Go through the records and copy each line where the string "white" occurs.
═══ Exercise inputs
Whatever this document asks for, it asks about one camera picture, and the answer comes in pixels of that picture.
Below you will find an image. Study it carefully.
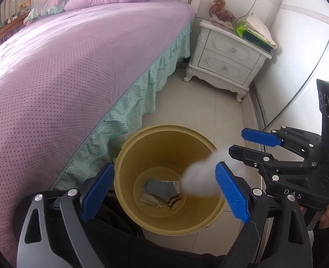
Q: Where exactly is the brown plush monkey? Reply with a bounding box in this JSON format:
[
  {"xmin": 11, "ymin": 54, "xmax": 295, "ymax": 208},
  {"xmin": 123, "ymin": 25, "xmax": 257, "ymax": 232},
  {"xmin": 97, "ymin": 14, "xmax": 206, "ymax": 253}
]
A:
[{"xmin": 209, "ymin": 0, "xmax": 235, "ymax": 23}]

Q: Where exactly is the white fluffy fur piece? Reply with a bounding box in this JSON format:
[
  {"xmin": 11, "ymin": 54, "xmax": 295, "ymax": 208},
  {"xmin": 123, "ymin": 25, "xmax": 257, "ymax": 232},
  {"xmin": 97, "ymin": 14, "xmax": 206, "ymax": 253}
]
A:
[{"xmin": 180, "ymin": 147, "xmax": 245, "ymax": 197}]

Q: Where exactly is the white fabric pouch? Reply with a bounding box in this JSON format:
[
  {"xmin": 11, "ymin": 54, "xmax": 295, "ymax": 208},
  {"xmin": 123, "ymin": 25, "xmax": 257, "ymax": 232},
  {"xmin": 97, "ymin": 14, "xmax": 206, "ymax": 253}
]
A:
[{"xmin": 138, "ymin": 192, "xmax": 162, "ymax": 208}]

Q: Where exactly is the purple pillow with frill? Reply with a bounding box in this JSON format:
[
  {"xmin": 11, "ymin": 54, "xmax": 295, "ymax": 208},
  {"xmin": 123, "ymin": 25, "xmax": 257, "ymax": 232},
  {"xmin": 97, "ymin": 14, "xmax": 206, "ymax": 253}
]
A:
══════
Solved problem:
Q: Where exactly is the white fluffy fur piece? Reply with a bounding box in this JSON format:
Q: Where exactly is the white fabric pouch? Reply with a bounding box in this JSON format:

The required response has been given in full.